# [ASSIGNMENT]
Using the records below, filter for lines that contain the string "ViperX" and copy them out.

# [RECORDS FOR THIS EXERCISE]
....

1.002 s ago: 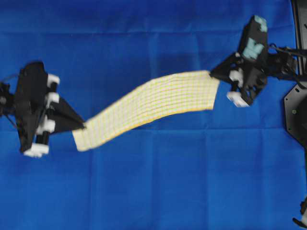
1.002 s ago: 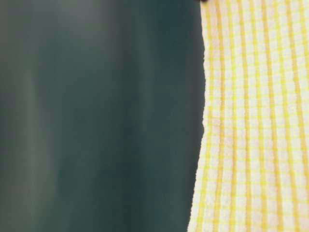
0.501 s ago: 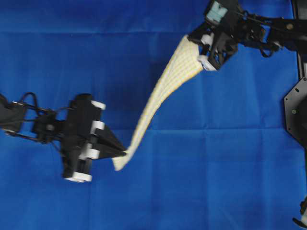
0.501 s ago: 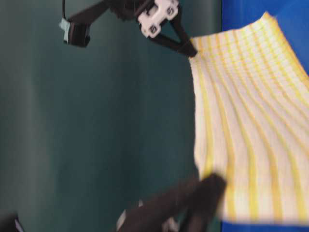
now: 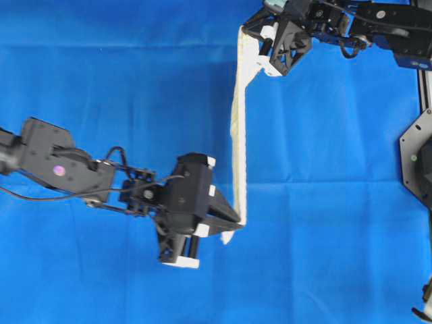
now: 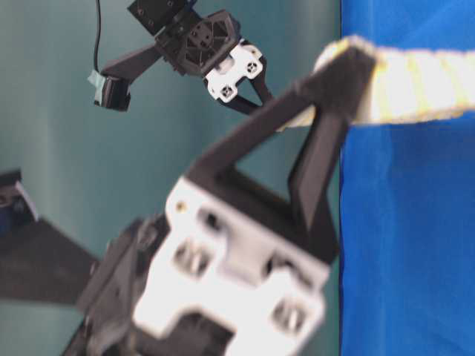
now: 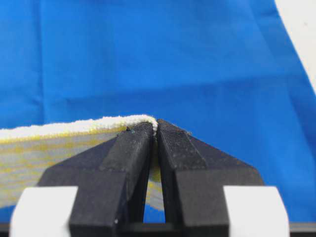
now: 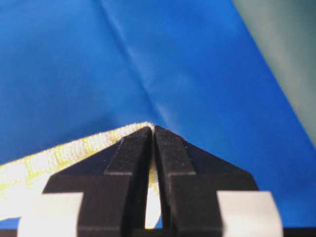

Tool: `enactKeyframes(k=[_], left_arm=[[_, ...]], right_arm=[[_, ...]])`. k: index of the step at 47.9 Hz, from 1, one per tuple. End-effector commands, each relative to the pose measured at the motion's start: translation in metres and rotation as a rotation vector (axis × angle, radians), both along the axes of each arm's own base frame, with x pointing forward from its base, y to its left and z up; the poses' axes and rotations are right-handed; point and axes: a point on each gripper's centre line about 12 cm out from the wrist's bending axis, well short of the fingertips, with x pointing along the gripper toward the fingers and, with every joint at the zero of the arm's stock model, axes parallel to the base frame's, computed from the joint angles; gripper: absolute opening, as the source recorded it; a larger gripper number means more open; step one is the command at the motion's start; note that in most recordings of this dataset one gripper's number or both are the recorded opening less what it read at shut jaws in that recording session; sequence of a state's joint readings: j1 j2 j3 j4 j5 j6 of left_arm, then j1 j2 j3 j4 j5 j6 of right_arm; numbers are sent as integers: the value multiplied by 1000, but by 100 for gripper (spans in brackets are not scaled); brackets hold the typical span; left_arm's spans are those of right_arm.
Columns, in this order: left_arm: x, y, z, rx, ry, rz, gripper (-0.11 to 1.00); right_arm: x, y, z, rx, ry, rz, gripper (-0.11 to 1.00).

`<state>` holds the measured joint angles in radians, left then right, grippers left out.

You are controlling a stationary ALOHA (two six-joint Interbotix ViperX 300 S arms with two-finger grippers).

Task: Fold the yellow towel.
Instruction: 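Rotate the strip vertical, right gripper top, left gripper bottom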

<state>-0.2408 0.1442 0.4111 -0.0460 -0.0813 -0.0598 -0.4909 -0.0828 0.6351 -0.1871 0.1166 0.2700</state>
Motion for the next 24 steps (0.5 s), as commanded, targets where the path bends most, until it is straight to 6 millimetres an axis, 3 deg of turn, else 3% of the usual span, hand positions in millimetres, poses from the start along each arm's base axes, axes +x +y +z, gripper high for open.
enactKeyframes(k=[1,14,24], left_arm=[[11,-13,21,-6,-62,-26,3],[22,-16,17,-3,-66,-28,3],[31,-15,20,-4,-88,-24,3]], right_arm=[[0,-19,17,-37,-44,-32,2],[1,-19,18,-45,-55,-30,2],[-16,-19,17,-41,-49,-53,2]])
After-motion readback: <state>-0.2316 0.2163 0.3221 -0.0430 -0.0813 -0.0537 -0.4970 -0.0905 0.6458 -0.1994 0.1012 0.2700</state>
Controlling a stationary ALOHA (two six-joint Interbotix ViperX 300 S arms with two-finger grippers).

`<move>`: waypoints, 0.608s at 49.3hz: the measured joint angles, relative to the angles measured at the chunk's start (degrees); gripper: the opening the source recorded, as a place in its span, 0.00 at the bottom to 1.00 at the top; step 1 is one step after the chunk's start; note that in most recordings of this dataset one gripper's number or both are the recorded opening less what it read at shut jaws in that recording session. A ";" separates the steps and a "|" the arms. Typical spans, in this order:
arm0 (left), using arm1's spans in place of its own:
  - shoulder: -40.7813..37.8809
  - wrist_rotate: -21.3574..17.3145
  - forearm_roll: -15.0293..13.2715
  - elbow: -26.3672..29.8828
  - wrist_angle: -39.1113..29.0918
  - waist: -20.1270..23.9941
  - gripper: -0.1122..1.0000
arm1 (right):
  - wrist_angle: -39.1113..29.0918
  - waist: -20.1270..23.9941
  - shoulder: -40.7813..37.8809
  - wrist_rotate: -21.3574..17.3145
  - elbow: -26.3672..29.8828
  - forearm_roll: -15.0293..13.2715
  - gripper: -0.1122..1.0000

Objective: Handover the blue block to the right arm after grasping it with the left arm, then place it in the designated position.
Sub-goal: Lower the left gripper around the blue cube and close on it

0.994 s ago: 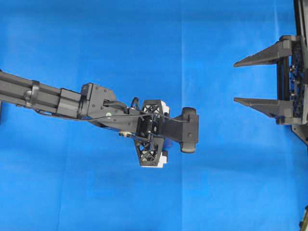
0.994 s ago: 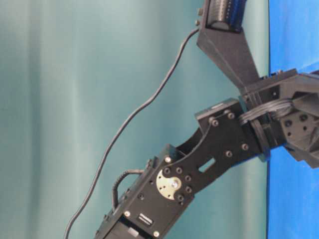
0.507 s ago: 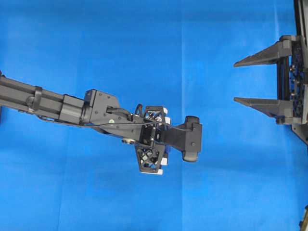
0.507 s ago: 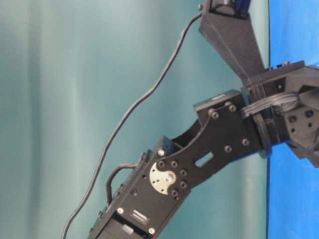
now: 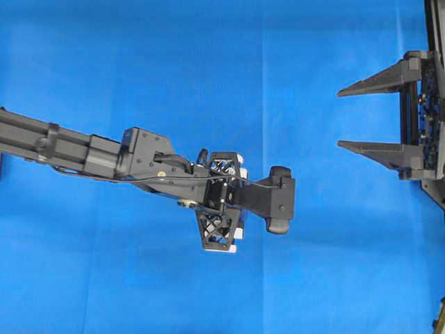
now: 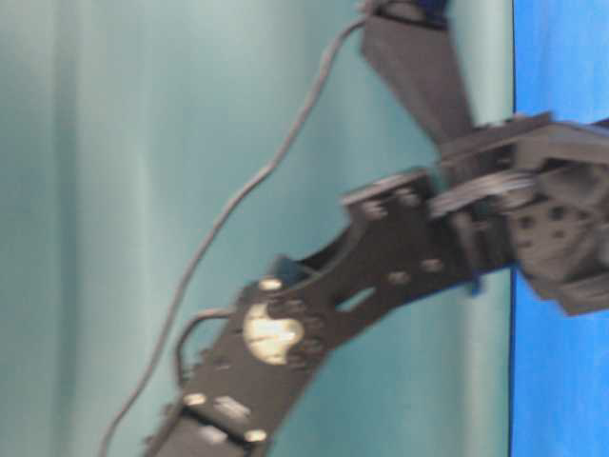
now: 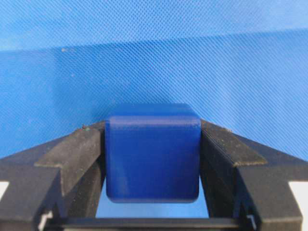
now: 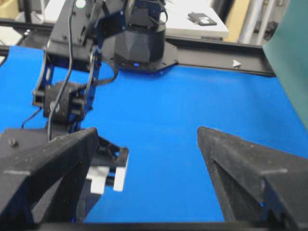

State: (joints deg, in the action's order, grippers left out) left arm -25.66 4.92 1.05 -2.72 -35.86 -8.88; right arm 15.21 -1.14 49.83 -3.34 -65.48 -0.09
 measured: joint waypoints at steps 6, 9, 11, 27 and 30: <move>3.78 0.09 0.00 0.62 -2.64 0.00 0.54 | 0.00 0.00 0.09 0.00 0.00 0.00 0.99; 5.71 0.09 0.00 0.97 -3.60 0.00 0.54 | 0.00 0.00 0.00 0.00 0.00 0.00 0.99; 6.77 0.26 0.00 0.97 -4.04 -0.09 0.54 | 0.00 0.00 0.00 0.00 0.00 -0.09 0.99; 14.06 0.18 0.00 1.32 -5.98 -0.09 0.54 | 0.00 0.00 0.00 0.00 0.00 0.00 0.99; 14.85 0.18 0.00 1.49 -6.94 -0.09 0.54 | 0.00 0.00 0.00 0.00 0.00 -0.09 0.99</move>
State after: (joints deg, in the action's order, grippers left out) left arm -10.81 5.10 1.05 -1.23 -42.80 -8.96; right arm 15.21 -1.14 49.83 -3.34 -65.48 -0.18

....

# [RESULT OF THIS EXERCISE]
You are controlling a stationary ALOHA (two six-joint Interbotix ViperX 300 S arms with two-finger grippers).
Controlling a stationary ALOHA (two six-joint Interbotix ViperX 300 S arms with two-finger grippers).

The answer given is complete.